* Problem *
Output all of the listing below, leaving every line unchanged.

* Dataset section *
'''

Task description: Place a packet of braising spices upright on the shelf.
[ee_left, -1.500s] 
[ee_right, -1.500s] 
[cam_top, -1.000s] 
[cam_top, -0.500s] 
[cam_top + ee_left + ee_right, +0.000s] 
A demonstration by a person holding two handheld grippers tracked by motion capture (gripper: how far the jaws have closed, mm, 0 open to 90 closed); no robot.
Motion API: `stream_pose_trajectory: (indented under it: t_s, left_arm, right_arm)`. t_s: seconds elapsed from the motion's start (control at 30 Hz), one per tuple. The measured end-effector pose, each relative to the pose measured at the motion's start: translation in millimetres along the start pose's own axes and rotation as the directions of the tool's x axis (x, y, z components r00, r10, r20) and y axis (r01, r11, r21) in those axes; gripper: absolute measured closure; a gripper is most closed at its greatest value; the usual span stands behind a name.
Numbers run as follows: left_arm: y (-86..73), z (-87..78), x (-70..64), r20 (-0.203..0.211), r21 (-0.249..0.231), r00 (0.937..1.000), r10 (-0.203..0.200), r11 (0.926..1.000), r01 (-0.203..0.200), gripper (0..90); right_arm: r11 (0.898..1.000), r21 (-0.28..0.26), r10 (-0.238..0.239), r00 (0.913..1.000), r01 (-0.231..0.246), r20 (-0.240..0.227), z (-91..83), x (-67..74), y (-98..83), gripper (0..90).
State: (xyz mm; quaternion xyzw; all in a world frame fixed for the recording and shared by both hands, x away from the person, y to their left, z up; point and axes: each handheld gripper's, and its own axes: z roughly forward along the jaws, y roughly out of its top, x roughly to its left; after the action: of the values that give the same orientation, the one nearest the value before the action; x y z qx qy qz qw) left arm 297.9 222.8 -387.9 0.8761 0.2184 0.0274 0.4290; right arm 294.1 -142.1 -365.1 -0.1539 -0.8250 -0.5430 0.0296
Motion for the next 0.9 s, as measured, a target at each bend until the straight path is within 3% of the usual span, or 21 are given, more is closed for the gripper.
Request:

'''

* Answer below *
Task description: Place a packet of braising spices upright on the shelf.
[ee_left, -1.500s] 
[ee_right, -1.500s] 
[cam_top, -1.000s] 
[cam_top, -0.500s] 
[cam_top + ee_left + ee_right, +0.000s] 
A demonstration by a person holding two handheld grippers tracked by motion capture (gripper: how far the jaws have closed, mm, 0 open to 90 closed); no robot.
Motion API: `stream_pose_trajectory: (indented under it: t_s, left_arm, right_arm)`. t_s: seconds elapsed from the motion's start (control at 30 Hz), one per tuple. The measured end-effector pose, each relative to the pose measured at the motion's start: translation in millimetres along the start pose's own axes and rotation as the directions of the tool's x axis (x, y, z components r00, r10, r20) and y axis (r01, r11, r21) in those axes; gripper: absolute measured closure; a gripper is most closed at its greatest value; the usual span stands behind a name.
Numbers run as follows: left_arm: y (-86..73), z (-87..78), x (-70..64), r20 (-0.203..0.211), r21 (-0.249..0.231), r00 (0.937..1.000), r10 (-0.203..0.200), r11 (0.926..1.000), r01 (-0.203..0.200), gripper (0..90); right_arm: r11 (0.898..1.000), r21 (-0.28..0.26), r10 (-0.238..0.239), r00 (0.913..1.000), r01 (-0.231..0.246), r20 (-0.240..0.227), z (-91..83), x (-67..74), y (-98..83), gripper (0..90).
State: (xyz mm; quaternion xyzw; all in a world frame fixed for the recording and shared by both hands, x away from the person, y to their left, z up; point and axes: each handheld gripper's, and its own axes: z roughly forward along the jaws, y roughly out of its top, x roughly to its left; after the action: of the values that give the same orientation, the one nearest the value before the action; x y z qx qy qz qw) left arm 297.9 222.8 -387.9 0.8761 0.2184 0.0274 0.4290; right arm 294.1 -142.1 -365.1 -0.1539 -0.8250 -0.5430 0.0296
Motion for the next 0.9 s, as measured, a target at each bend until the straight path is within 3% of the usual span, or 21 are given, more is closed for the gripper.
Request:

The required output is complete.